MLA for Cape Breton West
- In office 1956–1970
- Preceded by: Malcolm A. Patterson
- Succeeded by: Allan Sullivan

Personal details
- Born: October 6, 1906 Sydney, Nova Scotia
- Died: February 17, 1989 (aged 82)
- Party: Progressive Conservative
- Occupation: pharmacist

= Edward Manson =

Canadian politician

Edward Alexander Manson (October 6, 1906 – February 17, 1989) was a Canadian politician. He represented the electoral district of Cape Breton West in the Nova Scotia House of Assembly from 1956 to 1970. He was a member of the Nova Scotia Progressive Conservative Party.

Manson was born in Sydney, Nova Scotia. He was educated at the St. Francis Xavier University and Dalhousie University and was a pharmacist. He married Phemie Wilton in 1927. He owned and operated Manson Drugs Ltd. in Sydney for many years until taking over the Woolco pharmacies throughout the Maritimes.
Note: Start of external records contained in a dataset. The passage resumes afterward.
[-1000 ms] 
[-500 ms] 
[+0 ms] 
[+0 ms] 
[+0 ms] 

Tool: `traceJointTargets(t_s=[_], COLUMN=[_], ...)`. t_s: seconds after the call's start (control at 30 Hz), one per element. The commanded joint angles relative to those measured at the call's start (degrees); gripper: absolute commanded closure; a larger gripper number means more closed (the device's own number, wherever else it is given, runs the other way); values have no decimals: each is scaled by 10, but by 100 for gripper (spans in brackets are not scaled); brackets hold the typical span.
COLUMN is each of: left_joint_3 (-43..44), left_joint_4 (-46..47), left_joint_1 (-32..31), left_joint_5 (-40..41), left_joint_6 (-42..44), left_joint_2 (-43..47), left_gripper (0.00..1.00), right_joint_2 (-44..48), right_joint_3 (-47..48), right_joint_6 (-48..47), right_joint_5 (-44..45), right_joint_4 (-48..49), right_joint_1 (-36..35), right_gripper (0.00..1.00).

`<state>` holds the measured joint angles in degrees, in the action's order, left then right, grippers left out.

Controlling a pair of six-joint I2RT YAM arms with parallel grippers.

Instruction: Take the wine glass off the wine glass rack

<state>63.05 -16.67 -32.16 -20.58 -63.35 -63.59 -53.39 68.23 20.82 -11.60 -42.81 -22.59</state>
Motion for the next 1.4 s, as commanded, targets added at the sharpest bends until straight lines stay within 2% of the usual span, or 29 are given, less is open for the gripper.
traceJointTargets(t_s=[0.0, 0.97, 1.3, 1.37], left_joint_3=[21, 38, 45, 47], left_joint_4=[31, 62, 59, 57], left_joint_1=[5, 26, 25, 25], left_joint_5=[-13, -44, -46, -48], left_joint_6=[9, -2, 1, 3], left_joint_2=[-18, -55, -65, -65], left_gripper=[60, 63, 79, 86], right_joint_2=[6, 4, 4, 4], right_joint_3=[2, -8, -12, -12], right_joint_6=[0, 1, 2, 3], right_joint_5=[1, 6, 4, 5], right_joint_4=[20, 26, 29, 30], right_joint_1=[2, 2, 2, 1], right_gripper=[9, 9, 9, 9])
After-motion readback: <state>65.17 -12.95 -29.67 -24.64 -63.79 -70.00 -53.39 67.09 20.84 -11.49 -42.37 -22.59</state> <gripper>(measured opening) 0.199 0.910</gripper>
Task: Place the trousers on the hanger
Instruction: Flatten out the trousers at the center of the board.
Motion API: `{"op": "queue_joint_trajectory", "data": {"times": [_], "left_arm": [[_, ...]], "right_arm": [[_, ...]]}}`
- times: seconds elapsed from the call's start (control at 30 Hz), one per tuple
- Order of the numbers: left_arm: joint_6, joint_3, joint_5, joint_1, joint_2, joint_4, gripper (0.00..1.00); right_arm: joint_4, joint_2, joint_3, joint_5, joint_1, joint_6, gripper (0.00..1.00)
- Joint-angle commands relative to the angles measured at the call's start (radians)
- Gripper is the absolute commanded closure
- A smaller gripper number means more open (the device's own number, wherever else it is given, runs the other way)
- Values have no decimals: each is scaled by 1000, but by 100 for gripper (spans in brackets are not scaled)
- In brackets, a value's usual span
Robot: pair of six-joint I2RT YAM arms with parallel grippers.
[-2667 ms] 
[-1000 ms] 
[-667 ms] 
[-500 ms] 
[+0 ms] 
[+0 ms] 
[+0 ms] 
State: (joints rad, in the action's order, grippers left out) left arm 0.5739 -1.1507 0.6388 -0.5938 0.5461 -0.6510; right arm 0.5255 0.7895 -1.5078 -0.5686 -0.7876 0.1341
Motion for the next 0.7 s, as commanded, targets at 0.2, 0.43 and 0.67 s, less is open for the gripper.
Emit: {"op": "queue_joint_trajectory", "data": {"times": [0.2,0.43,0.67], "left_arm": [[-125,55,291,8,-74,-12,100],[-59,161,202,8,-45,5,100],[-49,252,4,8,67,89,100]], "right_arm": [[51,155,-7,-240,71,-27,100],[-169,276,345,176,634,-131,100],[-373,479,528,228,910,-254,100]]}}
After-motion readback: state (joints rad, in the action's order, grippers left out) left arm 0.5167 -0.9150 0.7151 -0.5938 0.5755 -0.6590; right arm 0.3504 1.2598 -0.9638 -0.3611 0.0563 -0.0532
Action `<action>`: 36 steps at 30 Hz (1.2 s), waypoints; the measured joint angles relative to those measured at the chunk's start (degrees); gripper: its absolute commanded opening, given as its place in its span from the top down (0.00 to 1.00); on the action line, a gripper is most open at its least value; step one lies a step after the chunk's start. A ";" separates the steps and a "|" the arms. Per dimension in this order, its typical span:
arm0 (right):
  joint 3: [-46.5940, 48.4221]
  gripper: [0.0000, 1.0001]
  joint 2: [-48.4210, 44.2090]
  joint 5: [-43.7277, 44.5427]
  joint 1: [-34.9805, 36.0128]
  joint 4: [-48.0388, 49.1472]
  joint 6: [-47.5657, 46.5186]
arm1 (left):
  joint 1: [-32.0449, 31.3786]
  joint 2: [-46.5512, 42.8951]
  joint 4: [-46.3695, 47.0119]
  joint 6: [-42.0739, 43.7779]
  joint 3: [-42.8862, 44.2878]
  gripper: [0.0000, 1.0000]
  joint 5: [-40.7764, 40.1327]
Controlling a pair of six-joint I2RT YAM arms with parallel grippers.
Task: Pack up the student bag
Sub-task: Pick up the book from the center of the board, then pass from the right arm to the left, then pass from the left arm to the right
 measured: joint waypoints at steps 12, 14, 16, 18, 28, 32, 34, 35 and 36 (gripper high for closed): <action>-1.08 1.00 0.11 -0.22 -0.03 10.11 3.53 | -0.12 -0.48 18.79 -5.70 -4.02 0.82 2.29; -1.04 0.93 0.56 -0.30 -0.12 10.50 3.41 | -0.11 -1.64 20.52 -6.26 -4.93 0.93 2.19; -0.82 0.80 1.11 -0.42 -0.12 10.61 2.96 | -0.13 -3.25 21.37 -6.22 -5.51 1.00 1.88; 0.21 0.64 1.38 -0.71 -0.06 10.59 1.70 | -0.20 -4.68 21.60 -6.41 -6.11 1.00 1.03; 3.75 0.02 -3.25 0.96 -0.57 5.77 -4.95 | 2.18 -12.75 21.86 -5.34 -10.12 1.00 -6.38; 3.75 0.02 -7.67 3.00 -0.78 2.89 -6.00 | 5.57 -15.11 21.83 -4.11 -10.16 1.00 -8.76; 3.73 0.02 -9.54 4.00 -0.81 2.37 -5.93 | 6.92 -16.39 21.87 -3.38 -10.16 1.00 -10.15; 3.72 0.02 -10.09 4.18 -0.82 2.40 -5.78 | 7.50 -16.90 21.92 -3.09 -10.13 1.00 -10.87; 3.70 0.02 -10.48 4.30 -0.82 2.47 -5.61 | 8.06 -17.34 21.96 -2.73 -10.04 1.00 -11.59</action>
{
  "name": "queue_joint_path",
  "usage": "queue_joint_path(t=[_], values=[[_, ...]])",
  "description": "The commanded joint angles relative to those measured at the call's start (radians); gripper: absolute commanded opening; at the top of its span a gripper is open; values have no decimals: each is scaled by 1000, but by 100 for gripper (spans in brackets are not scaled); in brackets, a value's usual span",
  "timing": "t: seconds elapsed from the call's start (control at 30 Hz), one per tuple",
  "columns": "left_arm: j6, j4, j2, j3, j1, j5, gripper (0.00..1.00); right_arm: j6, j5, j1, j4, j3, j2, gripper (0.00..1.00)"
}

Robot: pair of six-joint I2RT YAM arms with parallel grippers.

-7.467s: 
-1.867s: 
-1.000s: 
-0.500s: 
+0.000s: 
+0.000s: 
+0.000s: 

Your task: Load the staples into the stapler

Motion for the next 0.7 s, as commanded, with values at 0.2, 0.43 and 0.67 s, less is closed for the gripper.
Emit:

Manson died on February 17, 1989.

Manson first attempted to enter provincial politics in the 1953 Nova Scotia election, but lost to Liberal incumbent Malcolm A. Patterson by over 1,100 votes. Manson ran again in the 1956 election, defeating Patterson by 336 votes. Following the election, Manson was appointed to the Executive Council of Nova Scotia as Minister of Trade and Industry, and Minister of Mines. Manson was re-elected in the 1960, and 1963 elections. Manson continued to serve as Minister of Trade and Industry, but also served as Nova Scotia's first Minister of Fisheries until he resigned from cabinet for personal reasons on June 30, 1964. He remained MLA for Cape Breton West, and was re-elected in the 1967 election. Manson retired from politics in 1970.